EXERCISE - Print the records exactly. Every mark must remain.

*** ENTRIES SHOWN Section Begins ***

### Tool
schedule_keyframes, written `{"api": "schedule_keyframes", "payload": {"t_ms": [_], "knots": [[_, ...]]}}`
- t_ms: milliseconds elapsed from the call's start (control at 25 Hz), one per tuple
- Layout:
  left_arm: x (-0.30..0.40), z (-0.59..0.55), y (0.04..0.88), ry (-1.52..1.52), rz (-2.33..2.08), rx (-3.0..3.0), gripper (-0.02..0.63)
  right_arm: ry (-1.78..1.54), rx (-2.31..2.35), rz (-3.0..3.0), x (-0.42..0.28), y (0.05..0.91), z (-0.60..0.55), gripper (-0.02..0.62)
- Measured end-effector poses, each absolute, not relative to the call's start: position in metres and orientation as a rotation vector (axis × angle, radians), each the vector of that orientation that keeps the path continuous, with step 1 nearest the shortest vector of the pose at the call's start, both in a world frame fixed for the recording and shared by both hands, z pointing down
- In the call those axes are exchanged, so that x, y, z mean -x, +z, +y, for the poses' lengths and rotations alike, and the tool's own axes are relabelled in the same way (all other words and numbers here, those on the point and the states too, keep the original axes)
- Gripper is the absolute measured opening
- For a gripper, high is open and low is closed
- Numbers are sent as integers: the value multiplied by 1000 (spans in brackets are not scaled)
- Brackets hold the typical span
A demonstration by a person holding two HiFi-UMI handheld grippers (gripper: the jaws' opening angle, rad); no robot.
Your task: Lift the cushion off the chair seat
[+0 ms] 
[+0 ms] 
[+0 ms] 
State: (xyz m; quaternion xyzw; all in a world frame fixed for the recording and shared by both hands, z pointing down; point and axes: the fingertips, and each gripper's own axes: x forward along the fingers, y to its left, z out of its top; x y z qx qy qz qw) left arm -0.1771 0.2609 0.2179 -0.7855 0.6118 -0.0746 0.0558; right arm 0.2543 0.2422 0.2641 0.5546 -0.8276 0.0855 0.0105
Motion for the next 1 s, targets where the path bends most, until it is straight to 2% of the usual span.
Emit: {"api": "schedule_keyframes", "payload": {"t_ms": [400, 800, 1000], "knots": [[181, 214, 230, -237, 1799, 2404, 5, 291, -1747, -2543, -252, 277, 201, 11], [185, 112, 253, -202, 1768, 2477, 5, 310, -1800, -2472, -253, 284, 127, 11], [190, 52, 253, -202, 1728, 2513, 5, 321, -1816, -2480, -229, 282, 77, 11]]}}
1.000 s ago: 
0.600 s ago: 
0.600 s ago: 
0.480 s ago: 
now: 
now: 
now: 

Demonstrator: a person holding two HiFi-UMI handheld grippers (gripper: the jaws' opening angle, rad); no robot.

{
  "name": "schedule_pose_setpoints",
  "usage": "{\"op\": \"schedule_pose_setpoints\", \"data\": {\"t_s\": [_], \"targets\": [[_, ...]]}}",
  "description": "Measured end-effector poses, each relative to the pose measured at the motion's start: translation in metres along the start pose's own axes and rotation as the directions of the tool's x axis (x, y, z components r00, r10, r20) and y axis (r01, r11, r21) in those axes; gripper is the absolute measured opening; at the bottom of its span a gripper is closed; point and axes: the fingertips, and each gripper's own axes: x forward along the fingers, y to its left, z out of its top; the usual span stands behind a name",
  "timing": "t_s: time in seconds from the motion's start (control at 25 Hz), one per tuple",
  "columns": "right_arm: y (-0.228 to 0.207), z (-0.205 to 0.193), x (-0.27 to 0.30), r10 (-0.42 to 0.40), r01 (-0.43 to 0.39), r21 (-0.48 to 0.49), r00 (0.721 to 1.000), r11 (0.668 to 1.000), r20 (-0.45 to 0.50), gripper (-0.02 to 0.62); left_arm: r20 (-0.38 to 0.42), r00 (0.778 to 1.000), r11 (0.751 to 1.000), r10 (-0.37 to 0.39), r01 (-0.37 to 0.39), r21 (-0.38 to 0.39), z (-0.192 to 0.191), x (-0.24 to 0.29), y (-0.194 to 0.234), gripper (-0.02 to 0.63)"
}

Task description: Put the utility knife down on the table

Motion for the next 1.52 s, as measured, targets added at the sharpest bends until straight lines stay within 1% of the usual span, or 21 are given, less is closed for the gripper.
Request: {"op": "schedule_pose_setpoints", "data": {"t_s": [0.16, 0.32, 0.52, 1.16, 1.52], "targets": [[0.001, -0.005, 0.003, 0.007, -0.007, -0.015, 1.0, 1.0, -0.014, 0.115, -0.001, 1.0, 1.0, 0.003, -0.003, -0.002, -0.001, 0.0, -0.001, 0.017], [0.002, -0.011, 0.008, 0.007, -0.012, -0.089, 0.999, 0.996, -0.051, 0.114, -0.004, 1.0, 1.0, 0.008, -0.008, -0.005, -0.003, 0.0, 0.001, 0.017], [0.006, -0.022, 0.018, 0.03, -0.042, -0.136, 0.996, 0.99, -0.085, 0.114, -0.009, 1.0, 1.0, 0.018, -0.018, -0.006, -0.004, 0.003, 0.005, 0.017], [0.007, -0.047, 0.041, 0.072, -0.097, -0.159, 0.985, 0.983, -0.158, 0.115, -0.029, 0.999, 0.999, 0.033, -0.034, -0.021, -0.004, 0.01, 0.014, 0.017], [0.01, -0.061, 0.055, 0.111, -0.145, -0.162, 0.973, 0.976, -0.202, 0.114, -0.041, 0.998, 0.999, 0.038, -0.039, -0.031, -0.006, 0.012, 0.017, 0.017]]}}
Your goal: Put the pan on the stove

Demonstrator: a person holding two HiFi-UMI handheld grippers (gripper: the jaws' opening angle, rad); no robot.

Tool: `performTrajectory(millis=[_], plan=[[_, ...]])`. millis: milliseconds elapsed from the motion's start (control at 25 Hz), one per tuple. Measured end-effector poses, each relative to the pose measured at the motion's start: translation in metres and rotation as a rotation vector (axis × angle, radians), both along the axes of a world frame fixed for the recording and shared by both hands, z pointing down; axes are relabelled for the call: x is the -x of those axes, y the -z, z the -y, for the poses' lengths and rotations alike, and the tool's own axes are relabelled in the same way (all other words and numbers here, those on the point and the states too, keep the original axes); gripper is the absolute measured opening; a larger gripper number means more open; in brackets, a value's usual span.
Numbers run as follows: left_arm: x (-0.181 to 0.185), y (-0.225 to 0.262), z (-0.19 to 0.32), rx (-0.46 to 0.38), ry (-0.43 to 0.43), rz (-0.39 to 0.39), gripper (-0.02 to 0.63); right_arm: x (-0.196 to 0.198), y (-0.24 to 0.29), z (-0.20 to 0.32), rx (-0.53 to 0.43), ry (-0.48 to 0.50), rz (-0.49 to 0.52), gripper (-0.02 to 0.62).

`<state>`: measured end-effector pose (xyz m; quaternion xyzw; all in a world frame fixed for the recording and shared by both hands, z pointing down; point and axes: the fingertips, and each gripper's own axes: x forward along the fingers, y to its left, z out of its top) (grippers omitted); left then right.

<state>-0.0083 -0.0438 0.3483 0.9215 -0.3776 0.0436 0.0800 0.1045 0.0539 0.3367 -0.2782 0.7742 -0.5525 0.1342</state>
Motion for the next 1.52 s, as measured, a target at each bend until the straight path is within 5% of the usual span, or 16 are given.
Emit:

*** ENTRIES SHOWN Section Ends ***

RESPONSE FOR THIS EXERCISE -
### Tool
schedule_keyframes, written `{"api": "schedule_keyframes", "payload": {"t_ms": [_], "knots": [[_, ...]]}}`
- t_ms: milliseconds elapsed from the call's start (control at 25 Hz), one per tuple
- Layout:
  left_arm: x (-0.30..0.40), z (-0.59..0.55), y (0.04..0.88), ry (-1.52..1.52), rz (-2.33..2.08), rx (-3.0..3.0), gripper (-0.02..0.63)
  right_arm: ry (-1.78..1.54), rx (-2.31..2.35), rz (-3.0..3.0), x (-0.42..0.28), y (0.05..0.91), z (-0.60..0.55), gripper (-0.02..0.62)
- Measured end-effector poses, each absolute, not relative to the call's start: position in metres and orientation as a rotation vector (axis × angle, radians), each the vector of that orientation that keeps the path continuous, with step 1 nearest the shortest vector of the pose at the call's start, both in a world frame fixed for the recording and shared by both hands, z pointing down
- In the call those axes are exchanged, so that x, y, z mean -x, +z, +y, for the poses' lengths and rotations alike, and the tool's own axes are relabelled in the same way (all other words and numbers here, those on the point and the states too, keep the original axes)
- Gripper is the absolute measured opening
- For a gripper, high is open and low is closed
- Numbers are sent as integers: the value multiplied by 1000 (spans in brackets are not scaled)
- Brackets hold the typical span
A demonstration by a person holding two HiFi-UMI handheld grippers (gripper: the jaws' opening angle, rad); no robot.
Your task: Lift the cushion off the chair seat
[+0 ms] 
[+0 ms] 
[+0 ms] 
State: (xyz m; quaternion xyzw; all in a world frame fixed for the recording and shared by both hands, z pointing down; point and axes: the fingertips, and each gripper's own axes: x forward along the fingers, y to its left, z out of its top; x y z qx qy qz qw) left arm -0.1771 0.2609 0.2179 -0.7855 0.6118 -0.0746 0.0558; right arm 0.2543 0.2422 0.2641 0.5546 -0.8276 0.0855 0.0105
Motion for the next 1 s, targets where the path bends most, until it is straight to 2% of the usual span.
Emit: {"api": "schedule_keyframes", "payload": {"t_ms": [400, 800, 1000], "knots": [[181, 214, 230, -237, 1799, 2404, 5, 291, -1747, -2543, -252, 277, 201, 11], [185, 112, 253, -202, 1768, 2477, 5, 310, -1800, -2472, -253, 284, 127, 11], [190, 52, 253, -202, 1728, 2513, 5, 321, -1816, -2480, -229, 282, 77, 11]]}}
1.000 s ago: 
0.600 s ago: 
0.600 s ago: 
0.480 s ago: 
now: 
now: 
now: 

Demonstrator: a person holding two HiFi-UMI handheld grippers (gripper: the jaws' opening angle, rad); no robot.

{
  "name": "schedule_pose_setpoints",
  "usage": "{\"op\": \"schedule_pose_setpoints\", \"data\": {\"t_s\": [_], \"targets\": [[_, ...]]}}",
  "description": "Measured end-effector poses, each relative to the pose measured at the motion's start: translation in metres along the start pose's own axes and rotation as the directions of the tool's x axis (x, y, z components r00, r10, r20) and y axis (r01, r11, r21) in those axes; gripper is the absolute measured opening; at the bottom of its span a gripper is closed; point and axes: the fingertips, and each gripper's own axes: x forward along the fingers, y to its left, z out of its top; the usual span stands behind a name",
  "timing": "t_s: time in seconds from the motion's start (control at 25 Hz), one per tuple",
  "columns": "right_arm: y (-0.228 to 0.207), z (-0.205 to 0.193), x (-0.27 to 0.30), r10 (-0.42 to 0.40), r01 (-0.43 to 0.39), r21 (-0.48 to 0.49), r00 (0.721 to 1.000), r11 (0.668 to 1.000), r20 (-0.45 to 0.50), gripper (-0.02 to 0.62); left_arm: r20 (-0.38 to 0.42), r00 (0.778 to 1.000), r11 (0.751 to 1.000), r10 (-0.37 to 0.39), r01 (-0.37 to 0.39), r21 (-0.38 to 0.39), z (-0.192 to 0.191), x (-0.24 to 0.29), y (-0.194 to 0.234), gripper (-0.02 to 0.63)"
}

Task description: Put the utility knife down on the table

Motion for the next 1.52 s, as measured, targets added at the sharpest bends until straight lines stay within 1% of the usual span, or 21 are given, less is closed for the gripper.
Request: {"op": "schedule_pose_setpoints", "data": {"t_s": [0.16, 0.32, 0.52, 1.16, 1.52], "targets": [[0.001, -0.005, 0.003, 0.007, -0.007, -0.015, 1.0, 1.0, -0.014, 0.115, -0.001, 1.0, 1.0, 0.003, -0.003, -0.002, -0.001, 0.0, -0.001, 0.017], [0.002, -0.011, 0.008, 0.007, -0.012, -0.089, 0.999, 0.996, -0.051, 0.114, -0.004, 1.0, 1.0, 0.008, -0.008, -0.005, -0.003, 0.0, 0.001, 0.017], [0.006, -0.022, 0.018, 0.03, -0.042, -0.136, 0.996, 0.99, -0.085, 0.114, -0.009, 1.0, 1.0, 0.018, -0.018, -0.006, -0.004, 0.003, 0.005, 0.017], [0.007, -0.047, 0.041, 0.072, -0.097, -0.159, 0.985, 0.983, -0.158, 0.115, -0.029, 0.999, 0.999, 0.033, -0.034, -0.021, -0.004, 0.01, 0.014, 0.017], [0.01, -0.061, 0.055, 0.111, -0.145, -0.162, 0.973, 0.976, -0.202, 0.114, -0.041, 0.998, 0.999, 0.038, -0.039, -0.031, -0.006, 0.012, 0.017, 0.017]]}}
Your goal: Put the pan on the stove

Demonstrator: a person holding two HiFi-UMI handheld grippers (gripper: the jaws' opening angle, rad); no robot.

Tool: `performTrajectory(millis=[_], plan=[[_, ...]])`. millis: milliseconds elapsed from the motion's start (control at 25 Hz), one per tuple. Measured end-effector poses, each relative to the pose measured at the motion's start: translation in metres and rotation as a rotation vector (axis × angle, radians), both along the axes of a world frame fixed for the recording and shared by both hands, z pointing down; axes are relabelled for the call: x is the -x of those axes, y the -z, z the -y, for the poses' lengths and rotations alike, and the tool's own axes are relabelled in the same way (all other words and numbers here, those on the point and the states too, keep the original axes); gripper is the absolute measured opening; a larger gripper number means more open; in brackets, a value's usual span.
Numbers run as follows: left_arm: x (-0.181 to 0.185), y (-0.225 to 0.262), z (-0.19 to 0.32), rx (-0.46 to 0.38), ry (-0.43 to 0.43), rz (-0.39 to 0.39), gripper (-0.02 to 0.63); right_arm: x (-0.196 to 0.198), y (-0.24 to 0.29), z (-0.20 to 0.32), rx (-0.53 to 0.43), ry (-0.48 to 0.50), rz (-0.49 to 0.52), gripper (-0.02 to 0.62).

`<state>`: measured end-effector pose (xyz m; quaternion xyzw; all in a world frame fixed for the recording and shared by both hands, z pointing down; point and axes: the fingertips, and each gripper's own axes: x forward along the fingers, y to its left, z out of its top) (grippers omitted); left then right.

<state>-0.0083 -0.0438 0.3483 0.9215 -0.3776 0.0436 0.0800 0.1045 0.0539 0.3367 -0.2782 0.7742 -0.5525 0.1342</state>
Motion for the next 1.52 s, as measured, a target at each bend until the straight path is within 5% of the usual span, or 16 are given.
Emit:

No additional answer is needed.